Currently, I'm developing a rails app that are heavy generating xml from restful webservice. My xml representation of web service use nokogiri gem to generates xml format that match expected format from client. But the problem is data is quite big around 50, 000 records to pull out from the table(millions records). I just test in my local machine, it takes about 20 minutes to get the response from the request.

Do you any ideas on how to optimize this problem? I'm not sure if we don't use ActiveRecord, and we just use pure sql statement to pull out the data for generating xml, then the performance is huge faster or not?

Thanks, Samnang

Hi all,

Currently, I'm developing a rails app that are heavy generating xml from restful webservice. My xml representation of web service use nokogiri gem to generates xml format that match expected format from client. But the problem is data is quite big around 50, 000 records to pull out from the table(millions records). I just test in my local machine, it takes about 20 minutes to get the response from the request.

Do you any ideas on how to optimize this problem? I'm not sure if we don't use ActiveRecord, and we just use pure sql statement to pull out the data for generating xml, then the performance is huge faster or not?

Have you profiled your code to see where the bottleneck is?

Fred

With the kind of equation you are providing i.e. you have huge records to access, it will be better if you perform the 'pure sql query' to test. it might be a rare practice for others to test and testify.
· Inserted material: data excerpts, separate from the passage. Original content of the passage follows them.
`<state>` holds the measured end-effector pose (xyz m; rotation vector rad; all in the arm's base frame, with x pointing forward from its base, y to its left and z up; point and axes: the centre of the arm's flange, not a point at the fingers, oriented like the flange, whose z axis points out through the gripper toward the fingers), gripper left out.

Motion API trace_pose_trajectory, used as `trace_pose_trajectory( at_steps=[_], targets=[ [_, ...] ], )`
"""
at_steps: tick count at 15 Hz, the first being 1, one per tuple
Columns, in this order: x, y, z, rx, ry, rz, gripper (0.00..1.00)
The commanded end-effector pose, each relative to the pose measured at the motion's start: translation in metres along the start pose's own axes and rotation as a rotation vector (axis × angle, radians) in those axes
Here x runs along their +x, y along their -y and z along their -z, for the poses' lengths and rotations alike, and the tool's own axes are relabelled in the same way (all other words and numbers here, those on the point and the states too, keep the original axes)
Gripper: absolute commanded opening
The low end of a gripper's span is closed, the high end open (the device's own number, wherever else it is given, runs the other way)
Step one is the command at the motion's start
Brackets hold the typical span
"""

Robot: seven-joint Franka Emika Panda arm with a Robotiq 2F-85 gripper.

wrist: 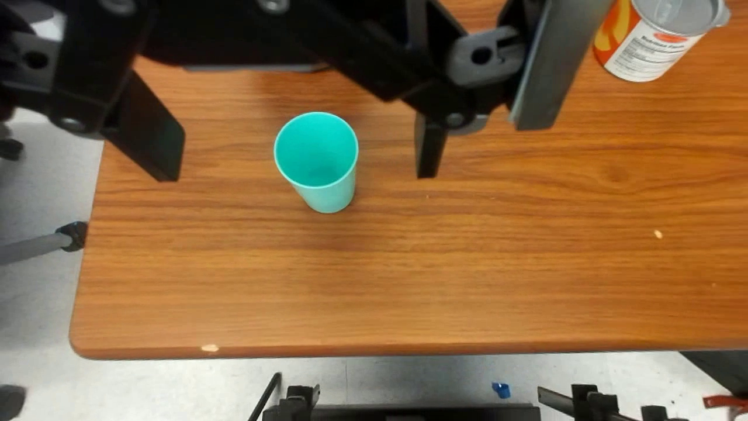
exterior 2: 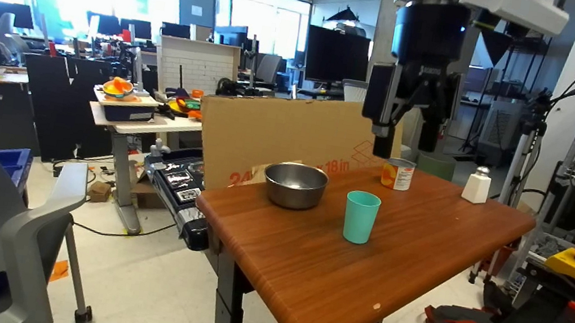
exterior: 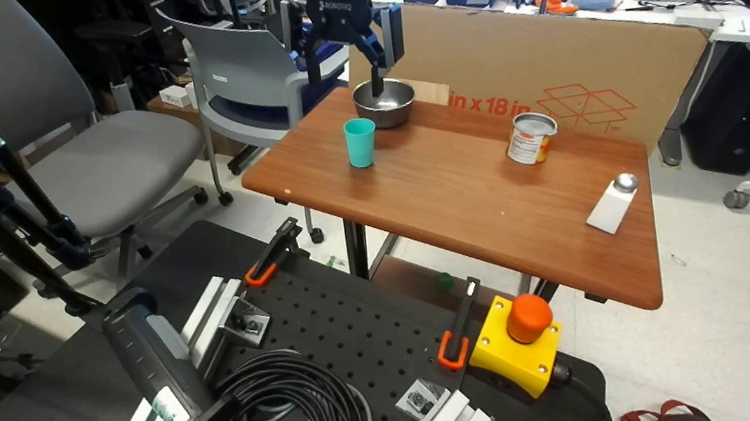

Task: Move the cup to the left on the table

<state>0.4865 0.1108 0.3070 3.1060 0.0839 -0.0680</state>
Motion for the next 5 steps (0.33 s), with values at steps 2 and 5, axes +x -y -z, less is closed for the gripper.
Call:
trace_pose_trajectory(
  at_steps=[2, 5],
  targets=[
    [-0.001, 0.001, 0.000, 0.000, -0.002, 0.002, 1.00],
    [0.001, 0.005, -0.010, -0.001, 0.016, 0.008, 1.00]
  ],
)
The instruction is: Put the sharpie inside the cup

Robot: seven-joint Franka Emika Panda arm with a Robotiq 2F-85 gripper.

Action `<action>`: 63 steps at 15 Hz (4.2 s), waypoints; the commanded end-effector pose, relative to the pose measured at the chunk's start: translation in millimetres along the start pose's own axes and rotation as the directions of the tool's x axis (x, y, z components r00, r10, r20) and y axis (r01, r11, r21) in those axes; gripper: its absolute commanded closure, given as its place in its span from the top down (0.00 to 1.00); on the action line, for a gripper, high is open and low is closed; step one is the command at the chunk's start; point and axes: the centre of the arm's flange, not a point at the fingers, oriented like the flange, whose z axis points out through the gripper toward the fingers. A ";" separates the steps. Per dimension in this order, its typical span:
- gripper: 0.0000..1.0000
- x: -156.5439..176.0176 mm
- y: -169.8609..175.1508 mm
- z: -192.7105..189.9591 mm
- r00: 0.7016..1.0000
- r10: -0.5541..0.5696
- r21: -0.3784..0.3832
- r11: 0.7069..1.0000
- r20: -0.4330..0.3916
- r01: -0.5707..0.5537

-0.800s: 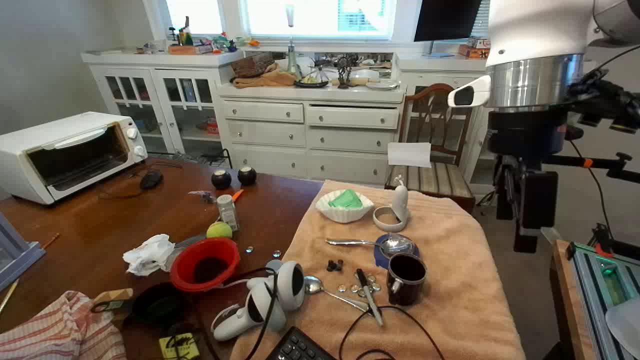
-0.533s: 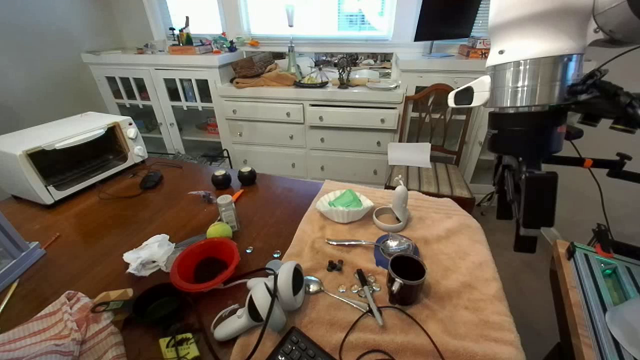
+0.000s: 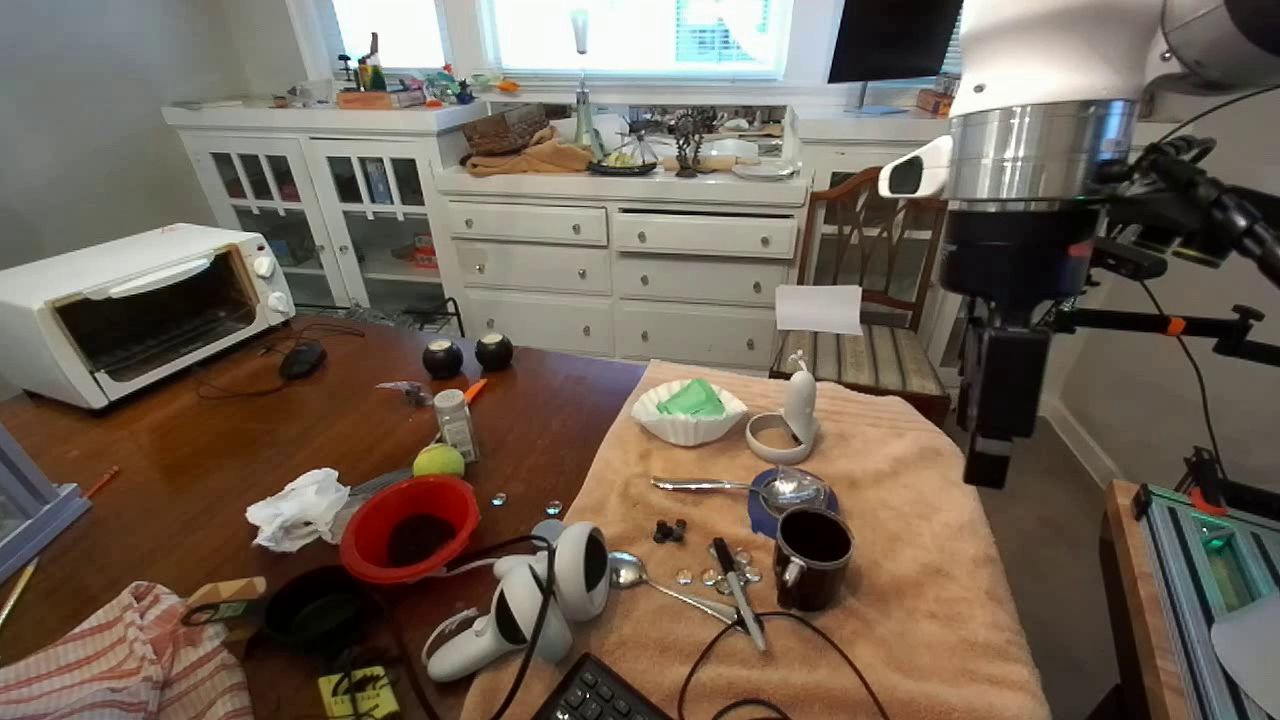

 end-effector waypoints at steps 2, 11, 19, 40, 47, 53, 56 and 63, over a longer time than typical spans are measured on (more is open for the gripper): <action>1.00 59.7 -6.5 1.9 0.980 0.190 0.036 0.981 -0.062 -0.188; 1.00 122.7 12.1 53.4 0.856 0.481 0.091 0.876 -0.187 -0.473; 1.00 154.9 30.6 102.7 0.787 0.564 0.121 0.825 -0.249 -0.552; 0.92 181.0 54.3 181.6 0.698 0.665 0.072 0.736 -0.265 -0.673; 0.84 185.5 58.8 194.9 0.686 0.675 0.064 0.724 -0.270 -0.687; 0.71 183.8 59.9 201.6 0.689 0.671 0.043 0.724 -0.275 -0.688; 0.70 182.4 57.7 202.2 0.692 0.668 0.032 0.725 -0.274 -0.688; 0.62 181.7 57.4 207.8 0.700 0.658 0.005 0.730 -0.277 -0.684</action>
Quoting Samnang <samnang.chhun@gmail.com>:

Hi all,

Currently, I'm developing a rails app that are heavy generating xml from restful webservice. My xml representation of web service use nokogiri gem to generates xml format that match expected format from client. But the problem is data is quite big around 50, 000 records to pull out from the table(millions records). I just test in my local machine, it takes about 20 minutes to get the response from the request.

Do you any ideas on how to optimize this problem? I'm not sure if we don't use ActiveRecord, and we just use pure sql statement to pull out the data for generating xml, then the performance is huge faster or not?

Using SQL and libxml2 (libxml-ruby gem) directly instead of ActiveRecord and Nokogiri (which calls libxml-ruby) will cut the run time. I would guess between 2x and 10x, if the code is written with speed in mind. And your code will be bigger and uglier.

What's cheaper, computer time or programmer time? How many times will this generation be run? And are there elapsed time constraints (e.g., an excellent 24 hour weather forecast that takes 28 hours to generate isn't useful).

Jeffrey

Does it need to be XML? JSON is much lighter and faster. You can also use page caching with REST, so subsequent request is just like Apache serving flat file. Maybe try to use some sort of compression too? I'm betting the bottleneck is getting the data over HTTP and loaded by the client, NOT AR getting it out of DB and building XML.

Chris, it has to be XML because I need to pass it directly to Adobe InDesign to place that data on document template. This is a book generation process, so it rarely runs. Like Jeffery mentioned above, maybe I can use pure xml and libxml2 to gain the speed just only this problem.

Thanks for all of your feedbacks.